> **Your task**: Give the entries below again exactly. Their pictures are not needed.

> **Data extracted from a collection**:
....
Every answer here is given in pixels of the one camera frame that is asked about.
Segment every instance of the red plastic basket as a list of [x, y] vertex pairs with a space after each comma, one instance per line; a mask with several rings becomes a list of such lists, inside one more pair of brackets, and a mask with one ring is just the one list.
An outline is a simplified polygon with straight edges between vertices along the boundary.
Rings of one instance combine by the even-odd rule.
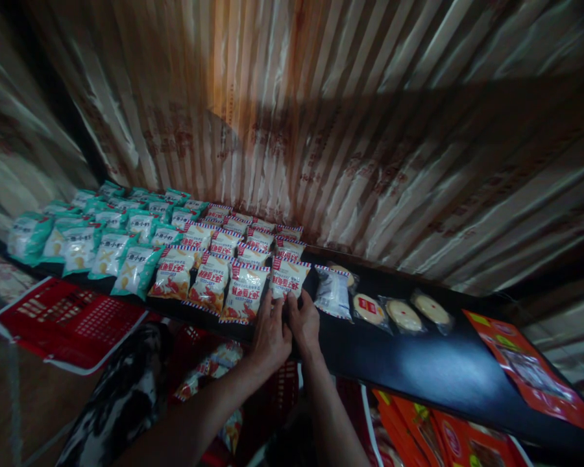
[[144, 307], [47, 278], [0, 310], [0, 334], [48, 363], [88, 375], [146, 316]]

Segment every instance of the black table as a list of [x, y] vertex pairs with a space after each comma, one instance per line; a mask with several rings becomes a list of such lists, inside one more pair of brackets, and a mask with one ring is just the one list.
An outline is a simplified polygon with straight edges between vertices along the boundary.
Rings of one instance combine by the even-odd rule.
[[[326, 264], [325, 258], [309, 252], [302, 259]], [[331, 373], [512, 434], [540, 446], [527, 449], [530, 454], [540, 457], [543, 453], [556, 464], [584, 462], [584, 430], [531, 409], [461, 311], [468, 309], [506, 321], [490, 300], [426, 285], [410, 276], [339, 263], [361, 277], [358, 292], [372, 297], [409, 298], [418, 287], [443, 305], [456, 322], [448, 336], [441, 335], [425, 318], [429, 332], [424, 335], [401, 335], [393, 323], [394, 335], [390, 335], [362, 320], [355, 319], [351, 324], [321, 313], [320, 343]], [[62, 265], [41, 264], [34, 272], [60, 276]], [[104, 294], [109, 294], [114, 284], [114, 278], [90, 281], [85, 274], [72, 274], [66, 280]], [[304, 284], [312, 296], [317, 282], [312, 269]], [[117, 298], [143, 304], [133, 295]], [[249, 343], [253, 336], [252, 326], [219, 324], [215, 316], [176, 300], [148, 298], [145, 306], [237, 341]], [[293, 357], [298, 359], [296, 350]]]

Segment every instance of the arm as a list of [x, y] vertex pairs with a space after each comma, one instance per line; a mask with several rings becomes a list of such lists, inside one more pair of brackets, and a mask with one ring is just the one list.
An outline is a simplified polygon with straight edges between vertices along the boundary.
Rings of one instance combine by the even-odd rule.
[[283, 300], [271, 314], [272, 293], [260, 308], [253, 349], [221, 379], [196, 393], [143, 434], [116, 466], [196, 465], [214, 436], [242, 403], [286, 361], [292, 333], [281, 321]]
[[296, 298], [289, 294], [290, 327], [303, 358], [303, 373], [307, 388], [313, 434], [318, 459], [322, 466], [369, 466], [344, 405], [337, 394], [318, 342], [320, 316], [310, 295], [303, 289], [303, 306], [298, 309]]

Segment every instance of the white snack package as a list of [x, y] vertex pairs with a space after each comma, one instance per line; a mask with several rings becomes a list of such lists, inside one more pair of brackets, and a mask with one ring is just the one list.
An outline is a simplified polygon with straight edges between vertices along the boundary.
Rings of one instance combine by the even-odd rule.
[[348, 273], [314, 265], [320, 283], [313, 303], [327, 315], [352, 322], [348, 306]]
[[310, 263], [301, 261], [284, 261], [280, 257], [273, 258], [273, 273], [271, 275], [271, 290], [273, 298], [287, 297], [292, 292], [298, 299], [300, 297], [303, 282], [311, 269]]

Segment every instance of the human hand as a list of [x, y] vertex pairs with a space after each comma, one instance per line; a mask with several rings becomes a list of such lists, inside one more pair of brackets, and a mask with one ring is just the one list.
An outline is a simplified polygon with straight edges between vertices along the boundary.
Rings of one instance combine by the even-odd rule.
[[292, 332], [287, 324], [282, 325], [281, 321], [284, 300], [279, 298], [271, 311], [272, 301], [273, 293], [268, 290], [258, 313], [253, 350], [249, 355], [249, 359], [265, 377], [276, 372], [292, 351]]
[[303, 360], [321, 354], [318, 332], [320, 331], [320, 315], [307, 290], [300, 293], [303, 306], [298, 309], [298, 300], [290, 292], [287, 295], [287, 304], [290, 311], [290, 327], [298, 344], [298, 350]]

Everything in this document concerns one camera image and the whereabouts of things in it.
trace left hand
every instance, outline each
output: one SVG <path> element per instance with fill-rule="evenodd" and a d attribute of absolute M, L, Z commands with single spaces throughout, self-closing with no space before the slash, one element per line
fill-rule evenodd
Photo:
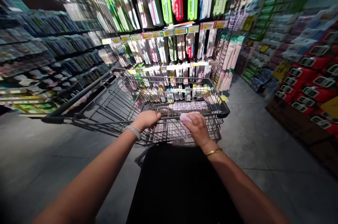
<path fill-rule="evenodd" d="M 139 132 L 143 132 L 146 128 L 155 125 L 161 117 L 162 114 L 156 113 L 156 111 L 143 111 L 138 114 L 131 126 Z"/>

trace shopping cart
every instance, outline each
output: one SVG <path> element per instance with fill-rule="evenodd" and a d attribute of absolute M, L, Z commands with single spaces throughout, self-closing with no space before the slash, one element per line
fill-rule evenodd
<path fill-rule="evenodd" d="M 210 79 L 139 76 L 113 68 L 42 121 L 118 137 L 146 110 L 160 112 L 162 117 L 154 128 L 141 133 L 140 145 L 193 142 L 180 123 L 180 115 L 194 111 L 205 117 L 212 139 L 219 140 L 220 124 L 230 113 Z"/>

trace tile floor
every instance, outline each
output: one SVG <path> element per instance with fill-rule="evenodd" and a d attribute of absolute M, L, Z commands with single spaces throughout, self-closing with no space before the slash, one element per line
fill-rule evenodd
<path fill-rule="evenodd" d="M 338 186 L 264 109 L 239 77 L 229 91 L 231 114 L 221 126 L 224 151 L 291 219 L 337 223 Z M 15 113 L 0 117 L 1 209 L 7 223 L 32 219 L 114 138 L 71 125 L 50 125 Z M 125 223 L 140 168 L 135 145 L 97 223 Z"/>

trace person's arm
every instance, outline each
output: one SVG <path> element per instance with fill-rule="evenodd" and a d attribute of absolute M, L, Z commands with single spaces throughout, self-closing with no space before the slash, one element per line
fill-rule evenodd
<path fill-rule="evenodd" d="M 160 118 L 155 111 L 141 112 L 131 126 L 142 132 Z M 36 218 L 35 224 L 93 223 L 136 140 L 135 133 L 126 129 Z"/>
<path fill-rule="evenodd" d="M 192 123 L 183 121 L 204 154 L 219 146 L 210 139 L 204 117 L 189 114 Z M 288 223 L 288 219 L 260 188 L 223 152 L 208 155 L 245 223 Z"/>

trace silver bracelet
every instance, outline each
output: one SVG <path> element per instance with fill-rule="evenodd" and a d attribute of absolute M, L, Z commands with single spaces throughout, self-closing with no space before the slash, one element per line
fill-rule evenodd
<path fill-rule="evenodd" d="M 138 141 L 141 140 L 141 134 L 140 134 L 140 132 L 137 129 L 135 129 L 131 125 L 126 126 L 126 128 L 132 130 L 135 133 L 136 137 L 138 138 Z"/>
....
> **Solved exercise**:
Every answer here is given in pixels of the one camera frame that is asked about.
Segment every instance of the red plastic basket as a list of [x, y] vertex pairs with a space after each comma, one instance per line; a mask with several rings becomes a list of such lists, inside one more pair of brackets, and a mask with one ring is just the one list.
An outline is a simplified polygon with straight edges between vertices along the boundary.
Rings of one instance combine by the even-odd rule.
[[144, 307], [47, 278], [0, 310], [0, 334], [48, 363], [88, 375], [146, 316]]

Segment every instance of the black table as a list of [x, y] vertex pairs with a space after each comma, one instance per line; a mask with several rings becomes a list of such lists, inside one more pair of brackets, and a mask with one ring is just the one list.
An outline is a simplified polygon with straight edges between vertices along the boundary.
Rings of one instance combine by the even-odd rule.
[[[326, 264], [325, 258], [309, 252], [302, 259]], [[331, 373], [512, 434], [540, 446], [527, 449], [530, 454], [540, 457], [543, 453], [556, 464], [584, 462], [584, 430], [531, 409], [461, 311], [468, 309], [506, 321], [490, 300], [426, 285], [410, 276], [339, 263], [361, 277], [358, 292], [372, 297], [409, 298], [418, 287], [443, 305], [456, 322], [448, 336], [441, 335], [425, 318], [429, 332], [424, 335], [401, 335], [393, 323], [394, 335], [390, 335], [362, 320], [355, 319], [351, 324], [321, 313], [320, 343]], [[62, 265], [41, 264], [34, 272], [60, 276]], [[104, 294], [109, 294], [114, 284], [114, 278], [90, 281], [85, 274], [72, 274], [66, 280]], [[304, 284], [312, 296], [317, 282], [312, 269]], [[117, 298], [143, 304], [133, 295]], [[249, 343], [253, 336], [252, 326], [219, 324], [215, 316], [176, 300], [148, 298], [145, 306], [237, 341]], [[293, 357], [298, 359], [296, 350]]]

Segment every instance of the arm as a list of [x, y] vertex pairs with a space after each comma, one instance per line; a mask with several rings becomes a list of such lists, inside one more pair of brackets, and a mask with one ring is just the one list.
An outline is a simplified polygon with straight edges between vertices along the boundary.
Rings of one instance combine by the even-odd rule.
[[283, 300], [271, 314], [272, 293], [260, 308], [253, 349], [221, 379], [196, 393], [143, 434], [116, 466], [196, 465], [214, 436], [242, 403], [286, 361], [292, 333], [281, 321]]
[[296, 298], [289, 294], [290, 327], [303, 358], [303, 373], [307, 388], [313, 434], [318, 459], [322, 466], [369, 466], [344, 405], [337, 394], [318, 342], [320, 316], [310, 295], [303, 289], [303, 306], [298, 309]]

Segment every instance of the white snack package as a list of [x, y] vertex pairs with a space after each comma, one instance per line; a mask with several rings becomes a list of such lists, inside one more pair of brackets, and a mask with one ring is just the one list.
An outline is a simplified polygon with straight edges between vertices along the boundary.
Rings of one instance combine by the even-odd rule.
[[348, 273], [314, 265], [320, 283], [313, 303], [327, 315], [352, 322], [348, 306]]
[[310, 263], [301, 261], [284, 261], [280, 257], [273, 258], [273, 273], [271, 275], [271, 290], [273, 298], [287, 297], [292, 292], [298, 299], [300, 297], [303, 282], [311, 269]]

Segment every instance of the human hand as a list of [x, y] vertex pairs with a space after each comma, one instance per line; a mask with several rings becomes a list of such lists, inside one more pair of brackets, and a mask with one ring is just the one list.
An outline is a simplified polygon with straight edges between vertices along the boundary.
Rings of one instance combine by the even-odd rule.
[[292, 332], [287, 324], [282, 325], [281, 321], [284, 300], [279, 298], [271, 311], [272, 301], [273, 293], [268, 290], [258, 313], [253, 350], [249, 355], [249, 359], [265, 377], [276, 372], [292, 351]]
[[303, 360], [321, 354], [318, 332], [320, 331], [320, 315], [307, 290], [300, 293], [303, 306], [298, 309], [298, 300], [290, 292], [287, 295], [287, 304], [290, 311], [290, 327], [298, 344], [298, 350]]

Everything in this document concerns one camera image and the whereabouts of things in it.
trace left hand
every instance, outline each
output: one SVG <path> element per instance with fill-rule="evenodd" and a d attribute of absolute M, L, Z commands with single spaces throughout, self-closing with no space before the slash, one element per line
fill-rule evenodd
Photo:
<path fill-rule="evenodd" d="M 139 132 L 143 132 L 146 128 L 155 125 L 161 117 L 162 114 L 156 113 L 156 111 L 143 111 L 138 114 L 131 126 Z"/>

trace shopping cart
every instance, outline each
output: one SVG <path> element per instance with fill-rule="evenodd" and a d attribute of absolute M, L, Z commands with single spaces throughout, self-closing with no space before the slash, one element per line
fill-rule evenodd
<path fill-rule="evenodd" d="M 210 79 L 139 76 L 113 68 L 42 121 L 118 137 L 146 110 L 160 112 L 162 117 L 154 128 L 141 133 L 140 145 L 193 142 L 180 123 L 180 115 L 194 111 L 205 117 L 212 139 L 219 140 L 220 124 L 230 113 Z"/>

trace tile floor
every instance, outline each
output: one SVG <path> element per instance with fill-rule="evenodd" and a d attribute of absolute M, L, Z commands with single spaces throughout, self-closing with no space before the slash, one element per line
fill-rule evenodd
<path fill-rule="evenodd" d="M 338 186 L 264 109 L 239 77 L 229 91 L 231 114 L 221 126 L 224 151 L 291 219 L 337 223 Z M 15 113 L 0 117 L 1 209 L 7 223 L 32 219 L 114 138 L 71 125 L 50 125 Z M 125 223 L 140 168 L 135 145 L 97 223 Z"/>

trace person's arm
every instance, outline each
output: one SVG <path> element per instance with fill-rule="evenodd" and a d attribute of absolute M, L, Z commands with single spaces throughout, self-closing with no space before the slash, one element per line
fill-rule evenodd
<path fill-rule="evenodd" d="M 160 118 L 155 111 L 141 112 L 131 126 L 142 132 Z M 36 218 L 35 224 L 93 223 L 136 140 L 135 133 L 126 129 Z"/>
<path fill-rule="evenodd" d="M 192 123 L 183 121 L 204 154 L 219 146 L 210 139 L 204 117 L 189 114 Z M 288 223 L 288 219 L 260 188 L 223 152 L 208 155 L 245 223 Z"/>

trace silver bracelet
every instance, outline each
output: one SVG <path> element per instance with fill-rule="evenodd" and a d attribute of absolute M, L, Z commands with single spaces throughout, self-closing with no space before the slash, one element per line
fill-rule evenodd
<path fill-rule="evenodd" d="M 138 141 L 141 140 L 141 134 L 140 134 L 140 132 L 137 129 L 135 129 L 131 125 L 126 126 L 126 128 L 132 130 L 135 133 L 136 137 L 138 138 Z"/>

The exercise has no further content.